08 novembro 2008

Satiagraha-me se puderes...




BRASÍLIA - Os ministros do Supremo Tribunal Federal (STF) confirmaram, ontem, as liminares que garantiram ao banqueiro Daniel Dantas, do Grupo Opportunity, o direito a responder em liberdade pelas acusações de formação de quadrilha, lavagem de dinheiro e suborno. Eles fizeram duras críticas à Polícia Federal e advertiram que as investigações devem ser feitas cumprindo as garantias de ampla defesa dos suspeitos de corrupção.

O julgamento transformou-se numa sessão de afirmação do papel do STF de rever decisões de instâncias inferiores e num desagravo ao presidente da Corte, ministro Gilmar Mendes, que, em julho passado, concedeu duas liminares para que o banqueiro pudesse responder em liberdade às acusações. A primeira liminar foi dada em 9 de julho, um dia depois de Dantas ser preso durante a Operação Satiagraha da Polícia Federal. Em 10 de julho, o juiz Fausto de Sanctis, da 6ª Vara Criminal de São Paulo, ordenou novamente a prisão de Dantas numa afronta à liminar de Mendes. Em resposta, o presidente do STF concedeu outra liminar, em 11 de julho, permitindo que o banqueiro respondesse em liberdade. Na época, procuradores da República e delegados da PF acusaram Mendes de " pular " instâncias do Judiciário e trazer para si um processo que tramitava na base da Justiça. Ontem, os ministros do STF foram unânimes ao rechaçar essa acusação.

O processo de Dantas chegou ao STF em junho, antes do início da operação, pois o banqueiro soube pelos jornais que estava sob investigação da PF e ingressou com um pedido preventivo de habeas corpus. Antes de chegar ao STF, o pedido de habeas corpus de Dantas subiu todas as instâncias do Judiciário, passando pelo Tribunal Regional Federal de São Paulo e pelo Superior Tribunal de Justiça, mas De Sanctis não permitiu que nenhum outro juiz tivesse contato com o teor das investigações, nem os ministros do STF.

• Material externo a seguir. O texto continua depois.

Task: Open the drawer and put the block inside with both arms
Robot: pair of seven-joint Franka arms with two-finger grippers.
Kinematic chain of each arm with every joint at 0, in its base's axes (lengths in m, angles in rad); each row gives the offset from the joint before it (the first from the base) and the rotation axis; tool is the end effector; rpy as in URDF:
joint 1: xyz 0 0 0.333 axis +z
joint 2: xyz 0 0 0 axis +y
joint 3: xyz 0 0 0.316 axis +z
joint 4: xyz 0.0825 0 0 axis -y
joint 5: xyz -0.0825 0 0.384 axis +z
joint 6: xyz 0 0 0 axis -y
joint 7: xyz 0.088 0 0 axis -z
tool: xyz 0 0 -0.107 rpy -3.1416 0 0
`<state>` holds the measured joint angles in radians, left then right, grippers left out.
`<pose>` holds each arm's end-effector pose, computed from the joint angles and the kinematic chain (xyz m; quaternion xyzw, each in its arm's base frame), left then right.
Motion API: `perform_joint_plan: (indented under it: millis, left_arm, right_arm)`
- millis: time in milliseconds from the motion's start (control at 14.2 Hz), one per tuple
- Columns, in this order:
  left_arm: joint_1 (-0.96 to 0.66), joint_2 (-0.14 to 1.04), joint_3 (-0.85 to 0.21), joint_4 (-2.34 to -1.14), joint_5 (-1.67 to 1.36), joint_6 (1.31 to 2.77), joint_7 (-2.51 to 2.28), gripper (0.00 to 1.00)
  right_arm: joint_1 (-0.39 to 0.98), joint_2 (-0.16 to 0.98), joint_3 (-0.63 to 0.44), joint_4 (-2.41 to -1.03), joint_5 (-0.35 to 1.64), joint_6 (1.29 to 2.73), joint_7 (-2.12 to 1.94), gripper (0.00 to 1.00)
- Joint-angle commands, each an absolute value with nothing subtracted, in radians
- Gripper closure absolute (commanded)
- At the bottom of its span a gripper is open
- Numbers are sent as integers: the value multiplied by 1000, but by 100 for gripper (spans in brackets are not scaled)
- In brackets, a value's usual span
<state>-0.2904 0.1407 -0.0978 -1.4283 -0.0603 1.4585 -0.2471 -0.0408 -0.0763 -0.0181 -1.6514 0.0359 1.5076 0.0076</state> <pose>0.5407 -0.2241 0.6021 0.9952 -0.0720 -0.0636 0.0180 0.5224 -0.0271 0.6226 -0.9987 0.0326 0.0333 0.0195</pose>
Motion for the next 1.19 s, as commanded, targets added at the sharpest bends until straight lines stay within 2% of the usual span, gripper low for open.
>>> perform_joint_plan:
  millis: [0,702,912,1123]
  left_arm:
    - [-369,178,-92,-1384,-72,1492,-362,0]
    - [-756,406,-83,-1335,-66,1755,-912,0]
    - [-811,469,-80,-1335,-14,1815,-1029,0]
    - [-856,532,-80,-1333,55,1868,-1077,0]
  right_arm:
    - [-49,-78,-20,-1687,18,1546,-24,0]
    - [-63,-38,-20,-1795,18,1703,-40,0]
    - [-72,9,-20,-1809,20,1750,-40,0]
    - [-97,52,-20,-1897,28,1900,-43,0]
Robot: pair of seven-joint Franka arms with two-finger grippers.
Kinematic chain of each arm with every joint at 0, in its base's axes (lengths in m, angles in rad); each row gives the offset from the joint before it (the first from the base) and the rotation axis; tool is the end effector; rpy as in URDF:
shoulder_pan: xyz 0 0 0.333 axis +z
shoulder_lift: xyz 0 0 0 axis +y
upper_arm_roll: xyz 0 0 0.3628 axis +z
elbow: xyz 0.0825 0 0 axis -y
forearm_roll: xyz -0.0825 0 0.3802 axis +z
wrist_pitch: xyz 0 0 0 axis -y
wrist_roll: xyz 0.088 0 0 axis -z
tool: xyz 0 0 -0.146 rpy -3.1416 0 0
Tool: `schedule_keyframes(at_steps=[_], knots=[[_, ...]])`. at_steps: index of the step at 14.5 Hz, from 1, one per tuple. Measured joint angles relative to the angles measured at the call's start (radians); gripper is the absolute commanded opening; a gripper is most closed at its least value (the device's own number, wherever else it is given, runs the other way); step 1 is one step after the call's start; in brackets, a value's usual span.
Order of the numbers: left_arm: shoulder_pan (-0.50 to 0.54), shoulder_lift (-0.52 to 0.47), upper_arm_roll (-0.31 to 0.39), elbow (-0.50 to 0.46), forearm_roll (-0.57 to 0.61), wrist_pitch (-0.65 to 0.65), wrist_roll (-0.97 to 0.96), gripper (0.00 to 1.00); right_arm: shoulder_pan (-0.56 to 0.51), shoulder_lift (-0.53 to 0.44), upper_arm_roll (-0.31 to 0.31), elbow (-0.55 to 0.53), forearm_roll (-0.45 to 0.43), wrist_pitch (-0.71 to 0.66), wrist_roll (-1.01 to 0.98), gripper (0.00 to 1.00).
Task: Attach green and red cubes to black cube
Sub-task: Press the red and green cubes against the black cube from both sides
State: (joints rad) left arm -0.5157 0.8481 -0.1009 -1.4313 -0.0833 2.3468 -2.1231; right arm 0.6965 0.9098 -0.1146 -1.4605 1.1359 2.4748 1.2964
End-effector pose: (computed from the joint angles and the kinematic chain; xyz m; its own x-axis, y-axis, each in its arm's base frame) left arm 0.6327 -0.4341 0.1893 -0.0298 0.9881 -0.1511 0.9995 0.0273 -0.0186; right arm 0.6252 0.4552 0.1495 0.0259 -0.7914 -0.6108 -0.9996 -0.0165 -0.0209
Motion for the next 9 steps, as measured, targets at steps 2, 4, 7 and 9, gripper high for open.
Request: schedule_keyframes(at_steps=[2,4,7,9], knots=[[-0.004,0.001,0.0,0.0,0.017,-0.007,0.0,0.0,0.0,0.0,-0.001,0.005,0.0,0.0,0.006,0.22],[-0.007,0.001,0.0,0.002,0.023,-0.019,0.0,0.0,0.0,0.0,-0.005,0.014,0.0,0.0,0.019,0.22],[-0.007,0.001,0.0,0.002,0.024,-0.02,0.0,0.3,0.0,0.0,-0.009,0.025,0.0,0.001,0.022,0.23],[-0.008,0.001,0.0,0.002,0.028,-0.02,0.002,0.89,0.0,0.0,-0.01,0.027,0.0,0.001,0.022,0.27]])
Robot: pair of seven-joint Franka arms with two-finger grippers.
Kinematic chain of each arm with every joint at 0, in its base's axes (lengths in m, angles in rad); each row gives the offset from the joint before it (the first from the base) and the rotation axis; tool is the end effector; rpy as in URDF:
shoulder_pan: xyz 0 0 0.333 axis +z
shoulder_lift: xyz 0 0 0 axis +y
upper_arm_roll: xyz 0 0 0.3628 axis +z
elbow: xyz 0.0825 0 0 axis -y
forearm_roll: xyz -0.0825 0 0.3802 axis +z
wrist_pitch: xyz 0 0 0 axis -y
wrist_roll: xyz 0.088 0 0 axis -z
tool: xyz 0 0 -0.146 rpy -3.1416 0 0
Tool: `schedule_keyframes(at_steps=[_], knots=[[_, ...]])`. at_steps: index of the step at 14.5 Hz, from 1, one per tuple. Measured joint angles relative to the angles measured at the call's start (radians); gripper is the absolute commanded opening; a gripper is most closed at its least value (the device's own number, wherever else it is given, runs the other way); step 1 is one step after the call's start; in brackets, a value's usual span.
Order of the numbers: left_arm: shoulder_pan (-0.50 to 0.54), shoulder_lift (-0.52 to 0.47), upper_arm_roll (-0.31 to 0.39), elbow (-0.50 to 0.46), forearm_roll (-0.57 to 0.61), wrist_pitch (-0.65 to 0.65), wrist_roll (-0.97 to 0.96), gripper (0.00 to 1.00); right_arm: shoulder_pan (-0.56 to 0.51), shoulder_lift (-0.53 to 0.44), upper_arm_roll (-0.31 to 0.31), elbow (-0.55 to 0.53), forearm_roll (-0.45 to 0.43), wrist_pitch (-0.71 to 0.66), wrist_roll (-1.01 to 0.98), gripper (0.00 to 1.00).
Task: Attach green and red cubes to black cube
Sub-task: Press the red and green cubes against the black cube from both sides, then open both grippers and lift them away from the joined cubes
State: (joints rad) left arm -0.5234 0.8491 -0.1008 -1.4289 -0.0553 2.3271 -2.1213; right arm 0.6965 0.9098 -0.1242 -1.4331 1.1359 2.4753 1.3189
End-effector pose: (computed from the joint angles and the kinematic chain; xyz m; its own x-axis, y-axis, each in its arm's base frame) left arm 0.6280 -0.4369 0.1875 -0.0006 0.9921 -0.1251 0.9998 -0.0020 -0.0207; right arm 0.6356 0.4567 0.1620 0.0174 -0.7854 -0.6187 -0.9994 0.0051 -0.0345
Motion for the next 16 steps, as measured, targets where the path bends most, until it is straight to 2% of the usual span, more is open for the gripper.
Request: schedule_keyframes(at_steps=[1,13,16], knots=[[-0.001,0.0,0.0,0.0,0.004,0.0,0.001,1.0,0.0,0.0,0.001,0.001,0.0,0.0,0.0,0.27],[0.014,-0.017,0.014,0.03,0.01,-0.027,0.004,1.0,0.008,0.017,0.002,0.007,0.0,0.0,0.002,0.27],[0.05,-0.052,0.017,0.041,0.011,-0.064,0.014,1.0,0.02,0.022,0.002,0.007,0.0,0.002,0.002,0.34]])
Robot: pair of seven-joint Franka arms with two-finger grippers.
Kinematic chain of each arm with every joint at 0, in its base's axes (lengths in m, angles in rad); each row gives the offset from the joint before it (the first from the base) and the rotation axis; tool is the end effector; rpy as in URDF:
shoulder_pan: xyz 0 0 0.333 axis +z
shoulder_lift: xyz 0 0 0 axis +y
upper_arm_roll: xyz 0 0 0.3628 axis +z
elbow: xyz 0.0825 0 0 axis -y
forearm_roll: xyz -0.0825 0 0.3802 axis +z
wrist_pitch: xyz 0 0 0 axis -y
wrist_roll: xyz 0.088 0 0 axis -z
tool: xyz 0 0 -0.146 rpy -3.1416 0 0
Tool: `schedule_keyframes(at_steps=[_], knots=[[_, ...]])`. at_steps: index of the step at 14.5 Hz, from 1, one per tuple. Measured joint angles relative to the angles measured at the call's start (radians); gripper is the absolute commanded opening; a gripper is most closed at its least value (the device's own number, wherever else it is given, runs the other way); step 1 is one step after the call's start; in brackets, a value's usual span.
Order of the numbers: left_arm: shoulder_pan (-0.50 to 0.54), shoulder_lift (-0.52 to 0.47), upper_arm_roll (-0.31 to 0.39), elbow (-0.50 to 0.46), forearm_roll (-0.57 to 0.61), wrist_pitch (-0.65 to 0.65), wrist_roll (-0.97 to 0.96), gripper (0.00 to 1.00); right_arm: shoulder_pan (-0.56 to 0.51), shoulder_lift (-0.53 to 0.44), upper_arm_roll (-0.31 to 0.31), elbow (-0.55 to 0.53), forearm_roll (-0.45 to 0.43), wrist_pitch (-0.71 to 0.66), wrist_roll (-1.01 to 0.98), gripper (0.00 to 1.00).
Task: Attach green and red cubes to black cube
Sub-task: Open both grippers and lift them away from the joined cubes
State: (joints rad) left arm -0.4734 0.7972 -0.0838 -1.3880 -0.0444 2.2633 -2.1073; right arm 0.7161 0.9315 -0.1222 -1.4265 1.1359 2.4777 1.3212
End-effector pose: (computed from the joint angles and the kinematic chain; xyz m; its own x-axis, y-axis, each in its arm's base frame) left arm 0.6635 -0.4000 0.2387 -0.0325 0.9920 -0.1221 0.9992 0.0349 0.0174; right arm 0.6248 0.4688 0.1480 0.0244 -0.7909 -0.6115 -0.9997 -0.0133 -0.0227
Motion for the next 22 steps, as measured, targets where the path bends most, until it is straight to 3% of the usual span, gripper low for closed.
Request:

O ministro Celso de Mello considerou " insolente " essa atitude de De Sanctis e criticou o fato de o juiz ter decretado " regime de sigilo do processo ao STF " . " É um comportamento inaceitável e há de ser censurado " , enfatizou Mello. " Quando um ministro do STF requisita informações ele não está pedindo. Ele está ordenando. "

O ministro Cezar Peluso criticou não apenas a conduta de De Sanctis, mas também de outros juízes que criticaram as liminares do presidente do STF. " Os juízes não são corregedores do STF " , disse Peluso.

O relator do processo, ministro Eros Grau, lamentou que juízes atuem em regime de parceria com delegados da PF e procuradores da República. " Juízes que arrogam a si a responsabilidade por operações policiais transformam a Constituição em um punhado de palavras bonitas rabiscadas em um pedaço de papel sem utilidade prática. " Para Grau, houve tentativa de intimidar o STF no episódio, com a divulgação através da imprensa de supostos encontros de integrantes do tribunal com advogados de Dantas que até hoje não foram confirmados. " Querem nos intimidar e não conhecem a história " .

Grau também criticou a prática da PF de chegar na casa de pessoas, determinar a prisão e apreender bens sem que elas saibam do que estão sendo acusadas. " De que vale declarar a Constituição que a casa é asilo inviolável do indivíduo, se moradias são invadidas por policiais munidos de mandados que consubstanciem verdadeiras cartas brancas? "

No fim da sessão, Mendes condenou duas práticas que, segundo ele, se tornaram comuns em processos envolvendo a PF: grampear o relator do processo e amedrontá-lo. " Houve o propósito inequívoco de desmoralizar essa Corte " , criticou.